▶ [Directions for this task]: Here is a block of entries. Write out its lines exactly, from the first through the one containing "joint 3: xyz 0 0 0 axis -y".

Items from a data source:
·····
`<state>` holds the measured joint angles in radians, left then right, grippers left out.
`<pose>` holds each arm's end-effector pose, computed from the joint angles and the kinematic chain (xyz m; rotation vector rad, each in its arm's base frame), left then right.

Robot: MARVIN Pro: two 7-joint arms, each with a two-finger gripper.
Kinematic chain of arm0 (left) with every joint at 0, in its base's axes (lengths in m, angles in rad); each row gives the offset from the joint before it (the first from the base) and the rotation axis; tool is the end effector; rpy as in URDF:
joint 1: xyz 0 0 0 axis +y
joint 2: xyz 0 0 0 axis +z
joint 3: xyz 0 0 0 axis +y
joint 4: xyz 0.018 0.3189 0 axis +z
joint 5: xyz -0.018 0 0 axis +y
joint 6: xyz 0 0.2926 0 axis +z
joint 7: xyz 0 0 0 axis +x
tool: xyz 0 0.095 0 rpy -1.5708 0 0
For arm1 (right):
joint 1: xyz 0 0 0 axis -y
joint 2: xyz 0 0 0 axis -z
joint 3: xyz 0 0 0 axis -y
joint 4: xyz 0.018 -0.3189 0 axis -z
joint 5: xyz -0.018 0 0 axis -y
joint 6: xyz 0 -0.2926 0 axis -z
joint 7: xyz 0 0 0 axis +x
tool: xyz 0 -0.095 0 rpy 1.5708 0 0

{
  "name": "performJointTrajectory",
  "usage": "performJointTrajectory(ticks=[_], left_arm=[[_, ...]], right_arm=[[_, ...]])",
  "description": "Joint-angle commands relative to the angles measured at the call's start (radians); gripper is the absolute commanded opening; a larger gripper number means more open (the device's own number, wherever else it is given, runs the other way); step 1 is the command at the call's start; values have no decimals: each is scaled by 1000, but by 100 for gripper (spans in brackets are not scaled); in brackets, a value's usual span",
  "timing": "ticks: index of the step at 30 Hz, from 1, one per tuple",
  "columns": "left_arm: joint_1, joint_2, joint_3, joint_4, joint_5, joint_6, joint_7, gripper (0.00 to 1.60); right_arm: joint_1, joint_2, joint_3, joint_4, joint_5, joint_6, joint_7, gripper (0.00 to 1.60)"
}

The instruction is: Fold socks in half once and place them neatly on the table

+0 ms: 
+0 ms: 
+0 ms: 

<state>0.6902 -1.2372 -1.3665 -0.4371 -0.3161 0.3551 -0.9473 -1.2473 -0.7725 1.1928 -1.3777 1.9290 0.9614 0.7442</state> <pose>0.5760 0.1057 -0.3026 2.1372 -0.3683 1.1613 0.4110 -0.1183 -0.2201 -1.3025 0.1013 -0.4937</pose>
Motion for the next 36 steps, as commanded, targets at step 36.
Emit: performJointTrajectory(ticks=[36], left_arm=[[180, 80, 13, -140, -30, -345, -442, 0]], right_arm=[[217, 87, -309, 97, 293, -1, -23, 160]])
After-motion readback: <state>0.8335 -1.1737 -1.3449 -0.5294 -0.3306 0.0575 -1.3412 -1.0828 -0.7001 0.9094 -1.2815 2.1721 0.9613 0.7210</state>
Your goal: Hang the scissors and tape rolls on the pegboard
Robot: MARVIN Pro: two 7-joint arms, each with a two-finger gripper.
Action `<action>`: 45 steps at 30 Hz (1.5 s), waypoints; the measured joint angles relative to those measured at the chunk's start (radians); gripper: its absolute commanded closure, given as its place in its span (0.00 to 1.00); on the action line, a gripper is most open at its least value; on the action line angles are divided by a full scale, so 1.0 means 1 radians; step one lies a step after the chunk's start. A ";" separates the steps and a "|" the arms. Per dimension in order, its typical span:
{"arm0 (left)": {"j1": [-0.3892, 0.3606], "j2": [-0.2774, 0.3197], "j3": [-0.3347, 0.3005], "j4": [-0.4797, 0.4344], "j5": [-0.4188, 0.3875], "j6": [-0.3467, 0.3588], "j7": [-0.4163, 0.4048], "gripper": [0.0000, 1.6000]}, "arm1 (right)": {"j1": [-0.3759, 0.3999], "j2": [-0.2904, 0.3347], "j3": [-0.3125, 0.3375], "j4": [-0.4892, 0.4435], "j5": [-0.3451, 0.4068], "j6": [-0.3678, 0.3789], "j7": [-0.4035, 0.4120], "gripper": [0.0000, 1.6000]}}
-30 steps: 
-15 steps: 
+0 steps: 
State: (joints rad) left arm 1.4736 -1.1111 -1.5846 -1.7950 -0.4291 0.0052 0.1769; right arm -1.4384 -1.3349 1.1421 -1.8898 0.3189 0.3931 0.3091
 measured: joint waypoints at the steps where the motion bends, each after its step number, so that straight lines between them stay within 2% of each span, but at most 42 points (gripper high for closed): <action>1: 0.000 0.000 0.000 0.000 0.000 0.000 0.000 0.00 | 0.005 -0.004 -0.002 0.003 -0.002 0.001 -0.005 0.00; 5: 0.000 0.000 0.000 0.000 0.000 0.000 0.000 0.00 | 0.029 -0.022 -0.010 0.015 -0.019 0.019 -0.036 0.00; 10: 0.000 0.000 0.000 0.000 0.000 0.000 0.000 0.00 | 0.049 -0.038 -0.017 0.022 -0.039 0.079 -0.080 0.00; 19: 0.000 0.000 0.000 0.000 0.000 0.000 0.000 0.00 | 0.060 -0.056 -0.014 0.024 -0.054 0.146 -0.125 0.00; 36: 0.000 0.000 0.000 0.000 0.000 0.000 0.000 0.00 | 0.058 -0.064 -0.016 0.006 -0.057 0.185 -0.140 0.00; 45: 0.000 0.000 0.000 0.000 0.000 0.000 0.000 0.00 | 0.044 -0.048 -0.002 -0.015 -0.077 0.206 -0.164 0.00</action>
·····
▶ [Output for this exercise]:
`<state>` holds the measured joint angles in radians, left then right, grippers left out.
`<pose>` holds each arm's end-effector pose, computed from the joint angles and the kinematic chain (xyz m; rotation vector rad, each in its arm's base frame), left then right.

Robot: MARVIN Pro: two 7-joint arms, each with a two-finger gripper.
Kinematic chain of arm0 (left) with every joint at 0, in its base's axes (lengths in m, angles in rad); each row gives the offset from the joint before it (the first from the base) and the rotation axis; tool is the end effector; rpy as in URDF:
joint 1: xyz 0 0 0 axis +y
joint 2: xyz 0 0 0 axis +z
joint 3: xyz 0 0 0 axis +y
joint 4: xyz 0.018 0.3189 0 axis +z
joint 5: xyz -0.018 0 0 axis +y
joint 6: xyz 0 0.2926 0 axis +z
joint 7: xyz 0 0 0 axis +x
tool: xyz 0 0.095 0 rpy -1.5708 0 0
For arm1 (right):
joint 1: xyz 0 0 0 axis -y
joint 2: xyz 0 0 0 axis -z
joint 3: xyz 0 0 0 axis -y

Nothing else belongs in this answer.